In a situation where Central Banks remove policy accommodation too quickly and choke the global recovery, rates again rise, spreads widen and there is growing volatility in markets. However the best case scenario put forward would be for a gradual removal of policy accommodation. In this event rates rise gradually and spreads remain at current levels.
Conversation amongst the delegates explored the impact of credit spreads at below historical averages.
“With growing pressure to begin fiscal easing, what is the ‘new neutral’ going to be? The yield’s direction of travel (especially given what Central Banks are saying) is upwards.”
The in-house expert view, which focussed on five key areas affecting the ongoing stability of the economic growth rate were monetary policy, exchange rates, fiscal policy, trade and geopolitics. Alongside these, the table then began to explore the impact of normalising policy on their investment portfolios.
The experts were then keen to explore three sets of hypotheses impacting the UK investment markets (for illustrative purposes only), this “scenario analysis provides a nice way to quantify future outcomes.”
Three key scenarios were assessed – (1) UK nominal rates rise by 100bps, (2) UK spreads widen by 50bps (in other markets 25-125bps) and (3) a combination of the above. Delegates were keen to examine the impact these scenarios had on the correlation to other risk factors, namely developed and emerging market equities.
With these scenarios in mind, the roundtable concluded that solutions to improve the immediate pricing impact and the 12 months expected returns should focus on a number of key outcomes put forward by the expert:
- Practice an active bond investment strategy. These strategies can play an important role in portfolios to manage risks. The aim is to provide lower volatility and limited downside risk against other financial assets.
- Reduce portfolio interest rate sensitivity.
- Add alternative sources (credit) of portfolio yield - increase and diversify sources of yield.
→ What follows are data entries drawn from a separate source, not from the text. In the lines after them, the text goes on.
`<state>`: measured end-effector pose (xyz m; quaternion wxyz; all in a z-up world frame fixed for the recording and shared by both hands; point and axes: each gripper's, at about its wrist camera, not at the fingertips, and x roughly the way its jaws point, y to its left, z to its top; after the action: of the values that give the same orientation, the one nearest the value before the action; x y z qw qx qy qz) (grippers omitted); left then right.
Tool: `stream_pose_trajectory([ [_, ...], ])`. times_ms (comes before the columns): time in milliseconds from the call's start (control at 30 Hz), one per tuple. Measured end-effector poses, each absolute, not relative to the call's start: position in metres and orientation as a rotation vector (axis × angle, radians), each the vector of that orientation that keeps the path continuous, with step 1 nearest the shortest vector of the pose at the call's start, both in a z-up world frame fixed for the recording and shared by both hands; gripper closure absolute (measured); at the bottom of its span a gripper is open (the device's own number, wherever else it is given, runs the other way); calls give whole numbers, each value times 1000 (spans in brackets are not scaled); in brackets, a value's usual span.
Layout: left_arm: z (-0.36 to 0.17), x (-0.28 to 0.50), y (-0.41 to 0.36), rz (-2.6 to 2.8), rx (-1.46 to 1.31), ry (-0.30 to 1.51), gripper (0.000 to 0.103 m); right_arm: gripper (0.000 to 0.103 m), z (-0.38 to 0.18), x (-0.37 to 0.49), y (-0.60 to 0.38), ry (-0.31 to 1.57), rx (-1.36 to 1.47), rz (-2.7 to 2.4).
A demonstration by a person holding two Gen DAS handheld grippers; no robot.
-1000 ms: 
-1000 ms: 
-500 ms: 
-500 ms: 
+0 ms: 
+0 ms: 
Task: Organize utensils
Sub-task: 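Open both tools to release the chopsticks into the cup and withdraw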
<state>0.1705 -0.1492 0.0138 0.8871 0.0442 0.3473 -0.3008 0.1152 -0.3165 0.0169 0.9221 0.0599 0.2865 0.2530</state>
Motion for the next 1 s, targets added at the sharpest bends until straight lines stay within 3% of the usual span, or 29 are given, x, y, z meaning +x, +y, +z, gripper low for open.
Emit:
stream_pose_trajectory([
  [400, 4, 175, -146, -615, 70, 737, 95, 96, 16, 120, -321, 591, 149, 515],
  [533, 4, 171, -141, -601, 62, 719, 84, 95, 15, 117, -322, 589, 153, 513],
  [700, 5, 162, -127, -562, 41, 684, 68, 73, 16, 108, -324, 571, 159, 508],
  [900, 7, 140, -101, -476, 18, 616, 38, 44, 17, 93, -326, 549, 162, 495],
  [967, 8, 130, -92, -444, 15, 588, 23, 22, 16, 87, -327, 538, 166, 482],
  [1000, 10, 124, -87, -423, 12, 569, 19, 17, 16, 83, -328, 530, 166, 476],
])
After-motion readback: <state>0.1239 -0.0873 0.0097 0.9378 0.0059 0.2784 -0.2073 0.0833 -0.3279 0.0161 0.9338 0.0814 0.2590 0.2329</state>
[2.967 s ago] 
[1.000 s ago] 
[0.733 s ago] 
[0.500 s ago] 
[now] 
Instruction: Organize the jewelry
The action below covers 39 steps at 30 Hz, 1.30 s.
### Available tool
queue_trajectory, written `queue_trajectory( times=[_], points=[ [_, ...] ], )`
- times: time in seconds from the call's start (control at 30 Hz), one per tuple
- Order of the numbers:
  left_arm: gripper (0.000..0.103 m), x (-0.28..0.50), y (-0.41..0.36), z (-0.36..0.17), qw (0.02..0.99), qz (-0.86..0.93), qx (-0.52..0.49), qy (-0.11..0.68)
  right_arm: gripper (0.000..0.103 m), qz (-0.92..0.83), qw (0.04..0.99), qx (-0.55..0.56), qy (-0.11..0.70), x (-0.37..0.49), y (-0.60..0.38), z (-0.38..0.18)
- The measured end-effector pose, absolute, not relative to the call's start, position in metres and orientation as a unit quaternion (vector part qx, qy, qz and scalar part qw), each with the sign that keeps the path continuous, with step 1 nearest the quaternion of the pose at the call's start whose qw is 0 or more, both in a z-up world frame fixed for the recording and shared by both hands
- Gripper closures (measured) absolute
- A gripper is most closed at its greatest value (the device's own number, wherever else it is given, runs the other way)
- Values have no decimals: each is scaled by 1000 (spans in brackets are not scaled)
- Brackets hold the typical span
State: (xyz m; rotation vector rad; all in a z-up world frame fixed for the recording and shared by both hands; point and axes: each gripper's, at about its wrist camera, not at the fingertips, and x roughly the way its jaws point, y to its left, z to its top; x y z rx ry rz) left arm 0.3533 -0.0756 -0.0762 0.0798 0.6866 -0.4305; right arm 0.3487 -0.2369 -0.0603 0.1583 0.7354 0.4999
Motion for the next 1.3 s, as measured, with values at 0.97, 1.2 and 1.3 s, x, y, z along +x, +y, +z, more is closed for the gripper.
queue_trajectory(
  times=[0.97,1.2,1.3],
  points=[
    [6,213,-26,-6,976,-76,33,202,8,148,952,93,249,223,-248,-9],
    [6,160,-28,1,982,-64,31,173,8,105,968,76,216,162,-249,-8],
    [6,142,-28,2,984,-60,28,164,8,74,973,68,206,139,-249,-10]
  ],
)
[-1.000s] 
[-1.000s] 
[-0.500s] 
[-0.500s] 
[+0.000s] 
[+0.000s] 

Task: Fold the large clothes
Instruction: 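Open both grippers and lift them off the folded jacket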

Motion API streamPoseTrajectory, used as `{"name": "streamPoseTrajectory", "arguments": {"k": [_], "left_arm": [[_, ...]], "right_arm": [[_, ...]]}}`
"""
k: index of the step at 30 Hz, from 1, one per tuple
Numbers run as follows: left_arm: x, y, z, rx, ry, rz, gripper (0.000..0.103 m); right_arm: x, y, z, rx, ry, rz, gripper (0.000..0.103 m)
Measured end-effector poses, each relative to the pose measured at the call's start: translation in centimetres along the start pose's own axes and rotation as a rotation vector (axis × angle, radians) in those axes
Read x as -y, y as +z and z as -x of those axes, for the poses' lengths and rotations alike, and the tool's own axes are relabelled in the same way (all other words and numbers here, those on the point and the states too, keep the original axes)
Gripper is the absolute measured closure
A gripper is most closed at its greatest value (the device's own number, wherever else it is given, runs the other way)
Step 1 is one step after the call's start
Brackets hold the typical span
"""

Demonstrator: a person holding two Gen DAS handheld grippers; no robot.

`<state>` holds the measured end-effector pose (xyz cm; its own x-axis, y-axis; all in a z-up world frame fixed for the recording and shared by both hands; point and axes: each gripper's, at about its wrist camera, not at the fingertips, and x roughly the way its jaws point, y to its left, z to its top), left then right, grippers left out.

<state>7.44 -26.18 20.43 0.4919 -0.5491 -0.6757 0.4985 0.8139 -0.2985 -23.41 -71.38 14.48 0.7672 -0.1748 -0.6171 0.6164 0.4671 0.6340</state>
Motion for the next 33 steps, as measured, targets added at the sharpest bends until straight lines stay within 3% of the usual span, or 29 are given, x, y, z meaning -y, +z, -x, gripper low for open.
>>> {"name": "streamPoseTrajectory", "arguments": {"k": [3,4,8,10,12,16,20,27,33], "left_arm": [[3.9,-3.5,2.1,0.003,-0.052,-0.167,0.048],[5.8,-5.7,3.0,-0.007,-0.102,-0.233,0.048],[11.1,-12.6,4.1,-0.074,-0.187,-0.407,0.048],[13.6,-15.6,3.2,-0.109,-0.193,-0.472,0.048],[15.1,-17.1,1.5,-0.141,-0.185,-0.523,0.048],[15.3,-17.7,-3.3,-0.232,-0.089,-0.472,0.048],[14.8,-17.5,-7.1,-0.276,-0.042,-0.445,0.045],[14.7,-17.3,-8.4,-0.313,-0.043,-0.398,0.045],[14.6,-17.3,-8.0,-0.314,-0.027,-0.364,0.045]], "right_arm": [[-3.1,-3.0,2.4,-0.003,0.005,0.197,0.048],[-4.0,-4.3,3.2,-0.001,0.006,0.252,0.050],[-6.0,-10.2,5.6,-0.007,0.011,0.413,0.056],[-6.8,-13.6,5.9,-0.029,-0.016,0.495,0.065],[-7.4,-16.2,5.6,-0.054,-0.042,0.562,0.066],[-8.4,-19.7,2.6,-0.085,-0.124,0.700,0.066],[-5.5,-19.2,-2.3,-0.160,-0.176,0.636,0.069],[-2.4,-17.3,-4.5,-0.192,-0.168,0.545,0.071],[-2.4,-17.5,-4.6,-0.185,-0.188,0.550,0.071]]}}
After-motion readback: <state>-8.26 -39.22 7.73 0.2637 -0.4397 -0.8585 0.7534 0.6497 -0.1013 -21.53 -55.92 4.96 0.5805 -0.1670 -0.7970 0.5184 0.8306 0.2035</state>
- Focus on absolute return or consistent income with outcome focused strategies.
- Central Bank rate corrections and balance sheet contraction will directly impact volatility, spreads and economic growth.
- Investors have the option to become more active – evidence suggests that unlike equities, active bond strategies have generally outperformed passive peers.
- Targeting lower duration strategies comes with trade-offs.
- There is the opportunity to diversify interest rate risk by shifting to credit.
- Finally, build in greater flexibility in to the portfolio – adjust exposures dynamically given macroeconomic views.